I am off soon to my first Zerto installation (nothing special, just a couple of SQL Servers), so probably this can be a silly question. I am trying to gather as much info as I can, but one thing is not clear for me about if it is necessary to protect the ZVM or not.
Let’s say that the ZVM is installed on a Windows VM. What happens if the VM or Windows crashes? Should I include the VM into the protected machines or just a new installation and use the PRESEED function?
Certainly every setup is different, and everyone has different tools to work with. I’ll outline what I do, and see if it helps you.
I do NOT replicate my ZVM machine via Zerto to my DR location. The reason is, it doesn’t do me any good, if I recover it at my DR location. It has to be at the production location to serve any function.
That said, your point about a VM crash is well founded.

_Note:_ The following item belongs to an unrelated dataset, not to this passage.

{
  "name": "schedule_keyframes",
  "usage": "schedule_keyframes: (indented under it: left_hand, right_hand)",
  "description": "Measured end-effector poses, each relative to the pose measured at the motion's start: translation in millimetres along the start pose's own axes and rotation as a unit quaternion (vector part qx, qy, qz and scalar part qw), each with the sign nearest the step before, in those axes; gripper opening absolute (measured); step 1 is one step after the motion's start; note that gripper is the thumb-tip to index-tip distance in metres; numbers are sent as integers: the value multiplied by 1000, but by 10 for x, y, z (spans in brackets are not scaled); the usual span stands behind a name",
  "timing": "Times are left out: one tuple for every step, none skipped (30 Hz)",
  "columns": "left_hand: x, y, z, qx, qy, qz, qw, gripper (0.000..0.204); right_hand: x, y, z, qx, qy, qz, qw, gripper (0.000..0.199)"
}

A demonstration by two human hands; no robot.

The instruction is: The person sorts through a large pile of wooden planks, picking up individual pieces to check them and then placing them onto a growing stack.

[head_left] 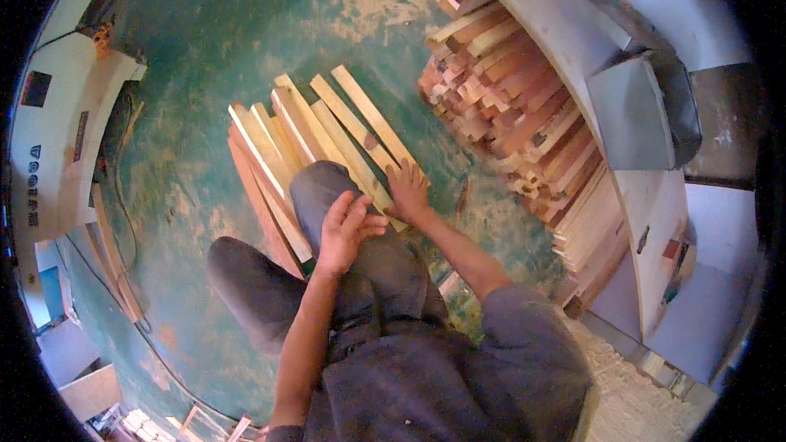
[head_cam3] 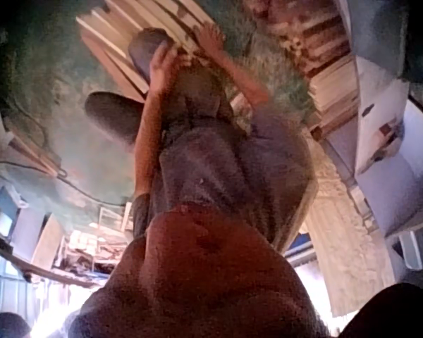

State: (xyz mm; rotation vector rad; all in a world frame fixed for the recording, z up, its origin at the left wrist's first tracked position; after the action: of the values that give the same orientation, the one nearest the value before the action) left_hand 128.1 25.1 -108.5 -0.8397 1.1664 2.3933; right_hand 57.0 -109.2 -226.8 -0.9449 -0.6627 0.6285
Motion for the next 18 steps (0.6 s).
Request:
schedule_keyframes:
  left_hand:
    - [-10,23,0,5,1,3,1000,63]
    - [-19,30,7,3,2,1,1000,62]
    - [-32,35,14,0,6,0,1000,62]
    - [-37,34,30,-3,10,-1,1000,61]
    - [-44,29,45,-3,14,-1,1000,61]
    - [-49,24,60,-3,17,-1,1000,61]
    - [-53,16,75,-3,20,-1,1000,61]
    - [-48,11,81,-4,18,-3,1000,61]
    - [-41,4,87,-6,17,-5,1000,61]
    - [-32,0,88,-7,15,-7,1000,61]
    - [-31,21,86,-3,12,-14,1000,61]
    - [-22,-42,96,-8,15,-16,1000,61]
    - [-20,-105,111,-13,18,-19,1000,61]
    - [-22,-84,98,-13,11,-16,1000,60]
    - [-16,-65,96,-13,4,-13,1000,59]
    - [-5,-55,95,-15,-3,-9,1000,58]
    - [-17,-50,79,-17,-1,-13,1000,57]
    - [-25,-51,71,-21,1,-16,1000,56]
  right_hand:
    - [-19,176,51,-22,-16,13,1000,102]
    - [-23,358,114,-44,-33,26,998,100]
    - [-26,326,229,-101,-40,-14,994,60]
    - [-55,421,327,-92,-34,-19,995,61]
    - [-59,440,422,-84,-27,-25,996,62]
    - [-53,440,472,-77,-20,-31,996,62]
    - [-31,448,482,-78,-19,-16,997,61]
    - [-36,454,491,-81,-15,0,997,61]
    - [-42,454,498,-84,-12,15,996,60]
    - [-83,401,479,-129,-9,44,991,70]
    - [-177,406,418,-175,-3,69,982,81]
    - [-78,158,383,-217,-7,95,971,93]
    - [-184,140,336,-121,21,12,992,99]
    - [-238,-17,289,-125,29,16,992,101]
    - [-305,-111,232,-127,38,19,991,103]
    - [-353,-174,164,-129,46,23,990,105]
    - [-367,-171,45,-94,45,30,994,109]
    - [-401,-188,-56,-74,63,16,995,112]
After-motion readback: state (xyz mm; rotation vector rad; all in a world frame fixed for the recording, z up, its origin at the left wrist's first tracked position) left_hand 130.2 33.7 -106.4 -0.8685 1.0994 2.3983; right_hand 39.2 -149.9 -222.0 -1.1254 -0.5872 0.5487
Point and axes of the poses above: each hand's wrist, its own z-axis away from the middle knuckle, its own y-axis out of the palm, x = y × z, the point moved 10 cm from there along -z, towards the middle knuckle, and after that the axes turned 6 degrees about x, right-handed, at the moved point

To protect the VM from a blue-screen, crash, hardware fault, or really any sort of outage that necessitates the need for me to restore the ZVM machine to a prior point in time (or in its entirety) I use my backup product, in my case, Veeam. I back it up locally (for the quickest restores) and a 2nd copy goes to an offsite repository (so I’m covered in the event of a catastrophic failure).

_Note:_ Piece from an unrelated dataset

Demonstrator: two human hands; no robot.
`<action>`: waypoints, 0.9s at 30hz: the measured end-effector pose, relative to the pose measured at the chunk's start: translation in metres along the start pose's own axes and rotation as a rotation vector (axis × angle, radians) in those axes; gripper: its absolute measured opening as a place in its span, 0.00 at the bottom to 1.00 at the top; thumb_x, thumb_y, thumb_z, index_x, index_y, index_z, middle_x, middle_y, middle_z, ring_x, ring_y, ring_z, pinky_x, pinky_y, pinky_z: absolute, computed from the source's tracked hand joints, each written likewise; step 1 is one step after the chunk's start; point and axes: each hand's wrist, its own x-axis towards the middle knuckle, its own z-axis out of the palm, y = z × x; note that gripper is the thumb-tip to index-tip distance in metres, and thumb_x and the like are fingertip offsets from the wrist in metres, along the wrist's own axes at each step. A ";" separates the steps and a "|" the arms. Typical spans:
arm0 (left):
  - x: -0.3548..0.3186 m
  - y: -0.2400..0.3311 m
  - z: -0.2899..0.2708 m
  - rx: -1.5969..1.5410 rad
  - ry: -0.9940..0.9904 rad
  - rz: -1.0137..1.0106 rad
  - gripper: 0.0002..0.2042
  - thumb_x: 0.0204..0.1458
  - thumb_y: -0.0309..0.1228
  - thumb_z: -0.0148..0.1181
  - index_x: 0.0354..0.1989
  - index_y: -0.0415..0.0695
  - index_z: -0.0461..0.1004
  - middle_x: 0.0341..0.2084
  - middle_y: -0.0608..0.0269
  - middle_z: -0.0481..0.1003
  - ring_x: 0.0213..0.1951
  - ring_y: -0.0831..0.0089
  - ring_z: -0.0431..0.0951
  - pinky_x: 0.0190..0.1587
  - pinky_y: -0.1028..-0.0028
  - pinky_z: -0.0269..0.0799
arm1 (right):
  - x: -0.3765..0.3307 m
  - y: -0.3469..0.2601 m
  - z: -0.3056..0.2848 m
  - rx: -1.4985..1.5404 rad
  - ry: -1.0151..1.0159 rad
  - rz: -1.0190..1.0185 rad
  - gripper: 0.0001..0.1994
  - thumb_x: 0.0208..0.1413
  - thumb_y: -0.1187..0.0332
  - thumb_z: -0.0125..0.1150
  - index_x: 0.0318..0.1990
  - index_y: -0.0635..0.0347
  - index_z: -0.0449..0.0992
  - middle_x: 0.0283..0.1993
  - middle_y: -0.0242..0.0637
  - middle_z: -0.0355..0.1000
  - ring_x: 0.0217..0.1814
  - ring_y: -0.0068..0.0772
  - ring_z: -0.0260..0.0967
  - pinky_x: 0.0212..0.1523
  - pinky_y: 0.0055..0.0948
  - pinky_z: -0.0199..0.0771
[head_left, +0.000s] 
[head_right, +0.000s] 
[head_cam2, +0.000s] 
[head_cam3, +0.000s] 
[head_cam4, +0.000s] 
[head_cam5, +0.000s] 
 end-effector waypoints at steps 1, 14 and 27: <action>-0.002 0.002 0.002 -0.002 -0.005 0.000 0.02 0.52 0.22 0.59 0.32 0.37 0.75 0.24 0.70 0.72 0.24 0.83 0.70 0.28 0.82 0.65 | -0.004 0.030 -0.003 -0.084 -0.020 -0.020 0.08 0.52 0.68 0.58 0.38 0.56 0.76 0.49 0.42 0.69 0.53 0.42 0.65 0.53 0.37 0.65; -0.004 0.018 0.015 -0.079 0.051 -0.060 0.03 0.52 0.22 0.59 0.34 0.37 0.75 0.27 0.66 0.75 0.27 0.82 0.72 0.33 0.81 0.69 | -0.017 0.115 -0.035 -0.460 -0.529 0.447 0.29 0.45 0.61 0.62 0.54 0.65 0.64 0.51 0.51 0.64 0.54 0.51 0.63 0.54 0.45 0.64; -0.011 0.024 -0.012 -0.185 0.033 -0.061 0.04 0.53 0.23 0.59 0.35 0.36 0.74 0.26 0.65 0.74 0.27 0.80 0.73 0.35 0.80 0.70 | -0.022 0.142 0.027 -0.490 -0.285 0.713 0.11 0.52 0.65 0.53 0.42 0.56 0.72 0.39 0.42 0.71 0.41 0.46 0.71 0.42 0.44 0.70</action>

What this does is lets me have a way to easily restore the ZVM virtual machine, back into my production environment. Let’s say that a Windows update blue-screens the VM and I forgot to take a snapshot first. I simply rollback the VM from backup.
Now, keep in mind, this is only what I do. There are many different way to protect a VM. Perhaps you could even leverage the off-site backup functionality of Zerto. One of their guys could explain that better than I could.
Hope that helps.
thank you for your comments, this can be really helpful. It’s always good to know how other colleagues manage their environments in order to build your own ‘best practices’.
Your explanations sound…quite common sense 🙂
Thank you again
I use Veeam to backup our ZVM’s as well.